[Task directions]: Which of the lines in the data mention the string "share"? List them all.

[Given data]:
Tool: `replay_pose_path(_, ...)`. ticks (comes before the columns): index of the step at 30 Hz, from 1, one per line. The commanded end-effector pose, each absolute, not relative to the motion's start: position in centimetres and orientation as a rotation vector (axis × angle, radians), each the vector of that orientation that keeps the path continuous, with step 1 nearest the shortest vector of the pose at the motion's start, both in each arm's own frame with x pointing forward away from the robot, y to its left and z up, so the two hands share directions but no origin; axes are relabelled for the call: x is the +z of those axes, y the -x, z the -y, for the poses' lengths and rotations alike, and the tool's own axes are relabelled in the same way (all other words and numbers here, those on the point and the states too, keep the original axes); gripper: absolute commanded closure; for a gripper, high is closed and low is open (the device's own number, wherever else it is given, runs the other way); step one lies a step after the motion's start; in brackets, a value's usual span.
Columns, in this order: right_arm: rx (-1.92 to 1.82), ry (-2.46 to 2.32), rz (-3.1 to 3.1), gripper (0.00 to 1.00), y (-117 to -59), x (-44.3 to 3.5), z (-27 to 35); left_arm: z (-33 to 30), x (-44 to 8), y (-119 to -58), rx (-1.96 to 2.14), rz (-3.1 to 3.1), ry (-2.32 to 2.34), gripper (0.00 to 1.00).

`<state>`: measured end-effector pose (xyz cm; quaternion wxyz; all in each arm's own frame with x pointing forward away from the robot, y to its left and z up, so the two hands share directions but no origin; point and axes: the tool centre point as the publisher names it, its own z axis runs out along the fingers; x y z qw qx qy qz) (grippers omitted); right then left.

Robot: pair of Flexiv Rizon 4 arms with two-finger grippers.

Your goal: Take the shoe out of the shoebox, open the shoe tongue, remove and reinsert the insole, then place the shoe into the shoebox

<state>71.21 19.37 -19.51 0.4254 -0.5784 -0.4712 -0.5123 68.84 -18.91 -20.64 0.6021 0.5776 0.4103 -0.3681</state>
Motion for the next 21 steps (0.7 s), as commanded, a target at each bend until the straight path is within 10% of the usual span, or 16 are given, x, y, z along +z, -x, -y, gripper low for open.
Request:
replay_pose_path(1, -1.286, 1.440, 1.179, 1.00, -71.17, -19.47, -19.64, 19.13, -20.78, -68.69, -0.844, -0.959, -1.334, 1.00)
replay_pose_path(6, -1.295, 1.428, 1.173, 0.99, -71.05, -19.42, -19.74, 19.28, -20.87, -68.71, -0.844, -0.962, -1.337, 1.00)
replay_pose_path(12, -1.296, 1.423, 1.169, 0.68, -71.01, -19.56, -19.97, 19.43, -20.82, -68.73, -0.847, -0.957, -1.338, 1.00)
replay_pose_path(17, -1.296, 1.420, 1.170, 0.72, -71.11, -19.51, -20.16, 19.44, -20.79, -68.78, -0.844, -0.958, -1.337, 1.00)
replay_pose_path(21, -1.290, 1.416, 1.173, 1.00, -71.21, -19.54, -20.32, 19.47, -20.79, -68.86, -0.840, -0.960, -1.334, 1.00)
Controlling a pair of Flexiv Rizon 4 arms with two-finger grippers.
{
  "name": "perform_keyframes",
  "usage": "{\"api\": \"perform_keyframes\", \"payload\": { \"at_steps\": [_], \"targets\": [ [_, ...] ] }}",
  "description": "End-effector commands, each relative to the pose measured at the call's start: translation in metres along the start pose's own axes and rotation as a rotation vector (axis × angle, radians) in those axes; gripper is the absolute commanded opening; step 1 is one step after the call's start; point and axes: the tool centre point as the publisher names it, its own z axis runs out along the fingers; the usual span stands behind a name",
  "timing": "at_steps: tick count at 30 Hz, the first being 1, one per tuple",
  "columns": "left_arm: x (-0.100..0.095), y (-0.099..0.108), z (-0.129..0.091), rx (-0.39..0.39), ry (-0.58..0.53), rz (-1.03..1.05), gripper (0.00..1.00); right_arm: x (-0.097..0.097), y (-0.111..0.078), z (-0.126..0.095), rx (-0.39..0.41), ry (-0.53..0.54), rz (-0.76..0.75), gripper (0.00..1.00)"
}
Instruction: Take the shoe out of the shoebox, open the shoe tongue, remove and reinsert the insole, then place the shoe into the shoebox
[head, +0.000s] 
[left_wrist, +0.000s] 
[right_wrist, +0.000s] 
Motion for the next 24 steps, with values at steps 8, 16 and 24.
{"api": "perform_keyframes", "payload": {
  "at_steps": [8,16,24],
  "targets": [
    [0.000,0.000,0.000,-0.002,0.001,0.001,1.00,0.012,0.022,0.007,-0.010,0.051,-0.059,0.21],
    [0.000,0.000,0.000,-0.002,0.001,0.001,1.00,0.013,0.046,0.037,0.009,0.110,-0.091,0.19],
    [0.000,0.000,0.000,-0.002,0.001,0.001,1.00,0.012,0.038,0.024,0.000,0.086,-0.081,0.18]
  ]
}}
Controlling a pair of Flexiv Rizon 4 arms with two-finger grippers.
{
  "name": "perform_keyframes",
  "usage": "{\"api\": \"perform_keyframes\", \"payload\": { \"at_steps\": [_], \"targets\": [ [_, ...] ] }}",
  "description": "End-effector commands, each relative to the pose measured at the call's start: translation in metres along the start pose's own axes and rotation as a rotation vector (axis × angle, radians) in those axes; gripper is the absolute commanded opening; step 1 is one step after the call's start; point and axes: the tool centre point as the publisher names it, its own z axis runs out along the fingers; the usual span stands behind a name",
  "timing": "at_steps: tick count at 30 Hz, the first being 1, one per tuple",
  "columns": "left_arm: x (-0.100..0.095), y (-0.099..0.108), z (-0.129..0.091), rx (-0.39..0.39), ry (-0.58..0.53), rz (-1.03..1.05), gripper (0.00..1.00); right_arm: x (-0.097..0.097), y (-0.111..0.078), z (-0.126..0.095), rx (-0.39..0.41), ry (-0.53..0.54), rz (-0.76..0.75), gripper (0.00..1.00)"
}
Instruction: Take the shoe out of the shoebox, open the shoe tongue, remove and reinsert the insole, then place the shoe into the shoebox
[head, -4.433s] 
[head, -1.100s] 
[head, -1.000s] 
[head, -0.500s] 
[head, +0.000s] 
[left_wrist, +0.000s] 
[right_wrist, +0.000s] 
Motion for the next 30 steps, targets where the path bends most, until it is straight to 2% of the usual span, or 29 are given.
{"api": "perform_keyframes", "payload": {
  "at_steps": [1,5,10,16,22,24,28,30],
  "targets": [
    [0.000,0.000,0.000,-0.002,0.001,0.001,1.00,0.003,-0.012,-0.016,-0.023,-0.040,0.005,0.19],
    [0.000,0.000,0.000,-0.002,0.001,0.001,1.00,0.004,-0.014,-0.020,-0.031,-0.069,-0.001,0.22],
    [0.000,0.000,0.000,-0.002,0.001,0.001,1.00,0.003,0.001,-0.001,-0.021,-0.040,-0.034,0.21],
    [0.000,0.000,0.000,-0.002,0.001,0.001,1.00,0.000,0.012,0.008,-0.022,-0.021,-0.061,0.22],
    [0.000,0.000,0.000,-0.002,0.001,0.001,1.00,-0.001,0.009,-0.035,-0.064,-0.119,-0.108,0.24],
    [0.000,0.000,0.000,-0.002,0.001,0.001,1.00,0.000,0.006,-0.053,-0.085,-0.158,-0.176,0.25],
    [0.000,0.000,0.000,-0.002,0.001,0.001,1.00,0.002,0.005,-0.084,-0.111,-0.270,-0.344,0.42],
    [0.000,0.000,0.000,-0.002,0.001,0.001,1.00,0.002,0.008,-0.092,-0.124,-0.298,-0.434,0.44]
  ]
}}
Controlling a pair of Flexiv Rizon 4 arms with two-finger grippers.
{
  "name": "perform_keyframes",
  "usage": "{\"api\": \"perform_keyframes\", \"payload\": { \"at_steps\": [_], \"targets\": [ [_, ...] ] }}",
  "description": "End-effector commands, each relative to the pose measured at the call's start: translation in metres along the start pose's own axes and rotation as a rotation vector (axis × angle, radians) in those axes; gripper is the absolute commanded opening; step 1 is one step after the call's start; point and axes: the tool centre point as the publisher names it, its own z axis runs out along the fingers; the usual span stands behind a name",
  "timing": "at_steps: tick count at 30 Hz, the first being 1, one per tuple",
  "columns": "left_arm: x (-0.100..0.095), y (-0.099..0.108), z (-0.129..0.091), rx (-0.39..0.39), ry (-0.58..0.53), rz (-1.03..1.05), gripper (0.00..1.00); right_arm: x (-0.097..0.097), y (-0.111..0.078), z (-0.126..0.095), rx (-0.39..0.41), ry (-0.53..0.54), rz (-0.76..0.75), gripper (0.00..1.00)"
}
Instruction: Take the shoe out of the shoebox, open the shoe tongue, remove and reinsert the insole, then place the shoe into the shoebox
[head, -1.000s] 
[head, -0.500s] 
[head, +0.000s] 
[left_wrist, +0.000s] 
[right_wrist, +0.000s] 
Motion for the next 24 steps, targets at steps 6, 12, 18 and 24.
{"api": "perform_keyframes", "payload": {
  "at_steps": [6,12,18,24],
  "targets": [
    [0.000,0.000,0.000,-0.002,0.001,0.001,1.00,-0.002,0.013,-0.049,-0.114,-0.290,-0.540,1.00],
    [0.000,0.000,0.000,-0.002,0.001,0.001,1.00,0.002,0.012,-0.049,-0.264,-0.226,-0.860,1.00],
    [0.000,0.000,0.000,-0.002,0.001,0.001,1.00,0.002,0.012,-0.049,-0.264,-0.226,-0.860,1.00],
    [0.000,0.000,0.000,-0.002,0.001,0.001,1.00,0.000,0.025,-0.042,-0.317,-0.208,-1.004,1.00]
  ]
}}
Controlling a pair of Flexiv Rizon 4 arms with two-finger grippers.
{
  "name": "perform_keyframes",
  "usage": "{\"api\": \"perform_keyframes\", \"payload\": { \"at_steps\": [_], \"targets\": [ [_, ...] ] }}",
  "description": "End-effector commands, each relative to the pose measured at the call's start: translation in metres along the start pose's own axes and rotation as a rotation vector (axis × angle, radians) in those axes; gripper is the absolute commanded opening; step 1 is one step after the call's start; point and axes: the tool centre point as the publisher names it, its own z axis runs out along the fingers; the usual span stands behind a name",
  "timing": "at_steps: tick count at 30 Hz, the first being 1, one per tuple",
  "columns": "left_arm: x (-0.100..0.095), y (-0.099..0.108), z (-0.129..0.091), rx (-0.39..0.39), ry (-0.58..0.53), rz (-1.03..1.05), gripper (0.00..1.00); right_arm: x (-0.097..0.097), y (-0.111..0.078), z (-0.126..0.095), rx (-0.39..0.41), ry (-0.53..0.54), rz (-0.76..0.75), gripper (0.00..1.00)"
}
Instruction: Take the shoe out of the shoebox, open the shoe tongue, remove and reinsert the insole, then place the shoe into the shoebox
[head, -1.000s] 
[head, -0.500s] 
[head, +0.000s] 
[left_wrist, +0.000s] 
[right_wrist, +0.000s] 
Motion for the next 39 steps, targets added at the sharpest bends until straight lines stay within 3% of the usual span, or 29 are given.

[Result of the task]:
Tool: `replay_pose_path(_, ...)`. ticks (comes before the columns): index of the step at 30 Hz, from 1, one per line. The commanded end-effector pose, each absolute, not relative to the motion's start: position in centimetres and orientation as a rotation vector (axis × angle, radians), each the vector of that orientation that keeps the path continuous, with step 1 nearest the shortest vector of the pose at the motion's start, both in each arm's own frame with x pointing forward away from the robot, y to its left and z up, so the two hands share directions but no origin; axes are relabelled for the call: x is the +z of those axes, y the -x, z the -y, for the poses' lengths and rotations alike, and the tool's own axes are relabelled in the same way (all other words and numbers here, those on the point and the states too, keep the original axes); gripper: absolute commanded closure; for a gripper, high is closed and low is open (the device's own number, wherever else it is given, runs the other way); step one lies a step after the motion's start; in brackets, a value's usual span.
`<state>`: measured end-effector pose (xyz cm; quaternion wxyz; all in each arm's own frame with x pointing forward away from the robot, y to its left and z up, so the two hands share directions but no origin; point and axes: the tool centre point as the publisher names it, its own z axis runs out along the fingers; x y z qw qx qy qz) (grippers omitted); right then left.

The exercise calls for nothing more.